ASSIGNMENT >> Pull out every line from the listing that has the word "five".

INFORMATION PROVIDED >>

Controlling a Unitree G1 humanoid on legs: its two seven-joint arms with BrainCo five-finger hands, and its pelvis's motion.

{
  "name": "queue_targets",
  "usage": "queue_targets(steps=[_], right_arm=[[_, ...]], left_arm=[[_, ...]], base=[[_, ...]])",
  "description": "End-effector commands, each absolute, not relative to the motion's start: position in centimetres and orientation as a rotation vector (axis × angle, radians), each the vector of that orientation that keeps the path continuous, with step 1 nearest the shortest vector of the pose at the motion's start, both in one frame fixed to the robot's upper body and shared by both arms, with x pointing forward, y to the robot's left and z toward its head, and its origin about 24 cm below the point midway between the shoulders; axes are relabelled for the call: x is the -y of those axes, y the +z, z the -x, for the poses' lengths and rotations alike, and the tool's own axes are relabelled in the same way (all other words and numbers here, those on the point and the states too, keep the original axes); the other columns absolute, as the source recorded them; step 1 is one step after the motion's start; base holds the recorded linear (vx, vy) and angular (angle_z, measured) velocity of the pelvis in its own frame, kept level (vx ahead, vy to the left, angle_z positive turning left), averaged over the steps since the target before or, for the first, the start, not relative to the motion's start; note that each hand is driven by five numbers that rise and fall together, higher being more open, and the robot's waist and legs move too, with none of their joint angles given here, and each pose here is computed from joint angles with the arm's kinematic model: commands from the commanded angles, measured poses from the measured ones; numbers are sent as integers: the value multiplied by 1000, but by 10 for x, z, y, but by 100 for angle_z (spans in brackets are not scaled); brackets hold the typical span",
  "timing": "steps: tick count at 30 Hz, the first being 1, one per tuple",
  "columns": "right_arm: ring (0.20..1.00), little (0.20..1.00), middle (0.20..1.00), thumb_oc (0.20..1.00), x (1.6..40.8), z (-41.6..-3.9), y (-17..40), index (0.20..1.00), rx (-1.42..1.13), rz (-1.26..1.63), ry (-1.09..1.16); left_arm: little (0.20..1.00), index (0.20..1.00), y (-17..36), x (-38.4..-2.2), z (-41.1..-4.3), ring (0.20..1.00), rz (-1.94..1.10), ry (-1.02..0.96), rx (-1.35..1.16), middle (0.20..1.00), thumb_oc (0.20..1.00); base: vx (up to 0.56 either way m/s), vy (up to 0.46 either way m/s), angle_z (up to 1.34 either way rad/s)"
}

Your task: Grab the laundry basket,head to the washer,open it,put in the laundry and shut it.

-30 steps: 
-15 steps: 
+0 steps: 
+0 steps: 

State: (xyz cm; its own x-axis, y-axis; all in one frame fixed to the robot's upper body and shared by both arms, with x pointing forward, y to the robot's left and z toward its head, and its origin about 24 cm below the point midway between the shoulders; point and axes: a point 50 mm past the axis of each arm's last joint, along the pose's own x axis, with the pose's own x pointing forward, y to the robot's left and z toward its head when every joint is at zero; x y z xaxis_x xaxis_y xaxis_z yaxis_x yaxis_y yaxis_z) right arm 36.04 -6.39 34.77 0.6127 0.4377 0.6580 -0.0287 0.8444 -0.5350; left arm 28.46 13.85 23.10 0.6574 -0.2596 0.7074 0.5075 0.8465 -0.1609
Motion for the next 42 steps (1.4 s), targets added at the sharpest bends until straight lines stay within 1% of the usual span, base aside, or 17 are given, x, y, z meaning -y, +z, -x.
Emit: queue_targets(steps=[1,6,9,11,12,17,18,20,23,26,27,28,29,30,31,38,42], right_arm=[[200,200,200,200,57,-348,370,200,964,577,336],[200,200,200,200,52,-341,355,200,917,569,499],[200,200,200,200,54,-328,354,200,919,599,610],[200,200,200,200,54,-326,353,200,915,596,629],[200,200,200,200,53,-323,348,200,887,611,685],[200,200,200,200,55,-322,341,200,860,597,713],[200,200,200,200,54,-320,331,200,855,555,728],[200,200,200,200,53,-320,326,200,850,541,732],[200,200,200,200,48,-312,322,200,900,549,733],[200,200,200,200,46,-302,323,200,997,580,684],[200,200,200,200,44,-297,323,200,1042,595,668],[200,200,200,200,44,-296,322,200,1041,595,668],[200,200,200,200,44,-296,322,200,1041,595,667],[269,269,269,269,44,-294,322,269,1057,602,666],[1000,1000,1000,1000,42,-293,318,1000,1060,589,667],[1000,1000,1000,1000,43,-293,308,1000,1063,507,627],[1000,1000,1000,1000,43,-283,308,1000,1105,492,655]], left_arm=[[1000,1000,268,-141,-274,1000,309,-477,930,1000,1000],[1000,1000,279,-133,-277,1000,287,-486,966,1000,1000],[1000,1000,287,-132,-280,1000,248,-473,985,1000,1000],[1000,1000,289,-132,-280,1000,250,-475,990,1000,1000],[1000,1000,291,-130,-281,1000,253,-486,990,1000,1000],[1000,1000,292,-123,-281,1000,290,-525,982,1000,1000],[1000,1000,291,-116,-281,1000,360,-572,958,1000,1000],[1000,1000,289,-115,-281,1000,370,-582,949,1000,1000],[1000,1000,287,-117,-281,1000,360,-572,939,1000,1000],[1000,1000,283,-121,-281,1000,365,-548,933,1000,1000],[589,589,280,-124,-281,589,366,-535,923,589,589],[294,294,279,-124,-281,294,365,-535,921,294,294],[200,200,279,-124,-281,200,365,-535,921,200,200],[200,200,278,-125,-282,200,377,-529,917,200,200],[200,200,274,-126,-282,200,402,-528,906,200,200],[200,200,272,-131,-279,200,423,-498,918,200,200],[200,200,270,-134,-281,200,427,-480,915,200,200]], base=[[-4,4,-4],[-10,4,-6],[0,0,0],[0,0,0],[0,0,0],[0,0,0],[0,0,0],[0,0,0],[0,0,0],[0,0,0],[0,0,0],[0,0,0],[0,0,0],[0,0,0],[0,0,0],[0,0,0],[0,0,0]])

RESULT OF THE EXERCISE >>
Controlling a Unitree G1 humanoid on legs: its two seven-joint arms with BrainCo five-finger hands, and its pelvis's motion.
  "description": "End-effector commands, each absolute, not relative to the motion's start: position in centimetres and orientation as a rotation vector (axis × angle, radians), each the vector of that orientation that keeps the path continuous, with step 1 nearest the shortest vector of the pose at the motion's start, both in one frame fixed to the robot's upper body and shared by both arms, with x pointing forward, y to the robot's left and z toward its head, and its origin about 24 cm below the point midway between the shoulders; axes are relabelled for the call: x is the -y of those axes, y the +z, z the -x, for the poses' lengths and rotations alike, and the tool's own axes are relabelled in the same way (all other words and numbers here, those on the point and the states too, keep the original axes); the other columns absolute, as the source recorded them; step 1 is one step after the motion's start; base holds the recorded linear (vx, vy) and angular (angle_z, measured) velocity of the pelvis in its own frame, kept level (vx ahead, vy to the left, angle_z positive turning left), averaged over the steps since the target before or, for the first, the start, not relative to the motion's start; note that each hand is driven by five numbers that rise and fall together, higher being more open, and the robot's waist and legs move too, with none of their joint angles given here, and each pose here is computed from joint angles with the arm's kinematic model: commands from the commanded angles, measured poses from the measured ones; numbers are sent as integers: the value multiplied by 1000, but by 10 for x, z, y, but by 100 for angle_z (spans in brackets are not scaled); brackets hold the typical span",

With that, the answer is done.